Problem to solve:
The whole listing, pictures aside, should be reproduced exactly.

Data below:
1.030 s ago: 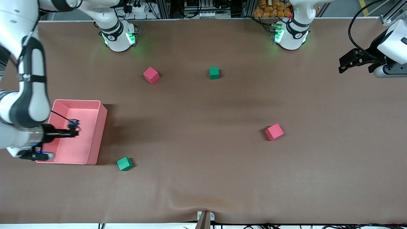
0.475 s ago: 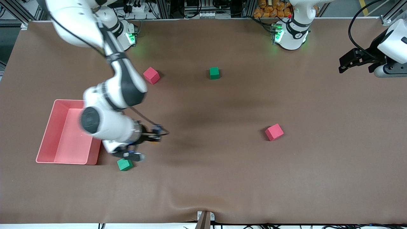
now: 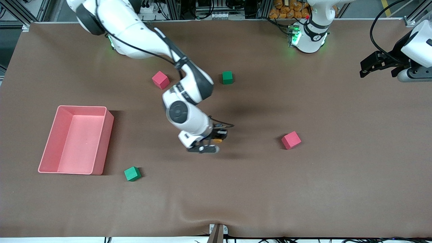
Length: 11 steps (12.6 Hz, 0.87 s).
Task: Place and upright button with both arms
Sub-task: 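Lift the button out of the tray with the right gripper, then lower the button onto the table and open the right gripper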
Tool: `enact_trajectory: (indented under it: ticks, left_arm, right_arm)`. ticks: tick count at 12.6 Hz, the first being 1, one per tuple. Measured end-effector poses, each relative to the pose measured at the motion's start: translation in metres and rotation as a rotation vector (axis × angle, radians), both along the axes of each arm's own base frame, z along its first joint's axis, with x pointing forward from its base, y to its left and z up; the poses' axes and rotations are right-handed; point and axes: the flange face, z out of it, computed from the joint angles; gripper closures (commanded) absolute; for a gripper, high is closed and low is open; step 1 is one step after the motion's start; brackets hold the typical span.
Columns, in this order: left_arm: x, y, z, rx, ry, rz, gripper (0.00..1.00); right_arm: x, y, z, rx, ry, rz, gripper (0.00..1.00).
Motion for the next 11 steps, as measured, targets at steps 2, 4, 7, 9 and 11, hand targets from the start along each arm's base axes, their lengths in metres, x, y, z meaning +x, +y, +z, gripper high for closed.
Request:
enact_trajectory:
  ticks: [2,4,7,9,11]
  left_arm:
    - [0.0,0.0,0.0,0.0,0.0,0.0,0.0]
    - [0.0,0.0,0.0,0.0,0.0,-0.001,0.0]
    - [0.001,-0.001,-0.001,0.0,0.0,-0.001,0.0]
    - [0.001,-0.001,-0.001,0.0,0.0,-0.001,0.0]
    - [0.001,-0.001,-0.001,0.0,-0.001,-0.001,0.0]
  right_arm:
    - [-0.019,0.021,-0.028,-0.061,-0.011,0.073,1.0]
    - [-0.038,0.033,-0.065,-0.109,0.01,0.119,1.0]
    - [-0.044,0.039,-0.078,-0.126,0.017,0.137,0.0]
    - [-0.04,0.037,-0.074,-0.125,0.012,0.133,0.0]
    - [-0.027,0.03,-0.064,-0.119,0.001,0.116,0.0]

Answer box:
1.030 s ago: 
0.475 s ago: 
now: 
Length: 11 steps (12.6 Hz, 0.87 s).
Task: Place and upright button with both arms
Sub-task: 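Lift the button out of the tray with the right gripper, then lower the button onto the table and open the right gripper
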Tool: `enact_trajectory: (indented under it: ticks, left_arm, right_arm)`. ticks: tick count at 12.6 Hz, the first being 1, one per tuple. Measured end-effector poses, each relative to the pose measured at the motion's start: translation in metres and rotation as a rotation vector (axis × angle, radians), both along the axes of each arm's own base frame, z along its first joint's axis, with x pointing forward from its base, y to its left and z up; the poses' axes and rotations are right-handed; point and axes: the flange face, z out of it, computed from the joint angles; gripper closures (commanded) absolute; for a gripper, high is closed and low is open; step 1 is one step after the motion's start; brackets hold the typical span.
Columns, in this order: left_arm: x, y, z, rx, ry, rz, gripper (0.00..1.00); right_arm: x, y, z, rx, ry, rz, gripper (0.00..1.00).
Motion for the next 11 steps, as measured, targets at steps 2, 4, 7, 9 and 11, hand targets from the start along each arm's base axes, their lengths in metres, x, y, z meaning +x, +y, +z, gripper high for closed.
Request:
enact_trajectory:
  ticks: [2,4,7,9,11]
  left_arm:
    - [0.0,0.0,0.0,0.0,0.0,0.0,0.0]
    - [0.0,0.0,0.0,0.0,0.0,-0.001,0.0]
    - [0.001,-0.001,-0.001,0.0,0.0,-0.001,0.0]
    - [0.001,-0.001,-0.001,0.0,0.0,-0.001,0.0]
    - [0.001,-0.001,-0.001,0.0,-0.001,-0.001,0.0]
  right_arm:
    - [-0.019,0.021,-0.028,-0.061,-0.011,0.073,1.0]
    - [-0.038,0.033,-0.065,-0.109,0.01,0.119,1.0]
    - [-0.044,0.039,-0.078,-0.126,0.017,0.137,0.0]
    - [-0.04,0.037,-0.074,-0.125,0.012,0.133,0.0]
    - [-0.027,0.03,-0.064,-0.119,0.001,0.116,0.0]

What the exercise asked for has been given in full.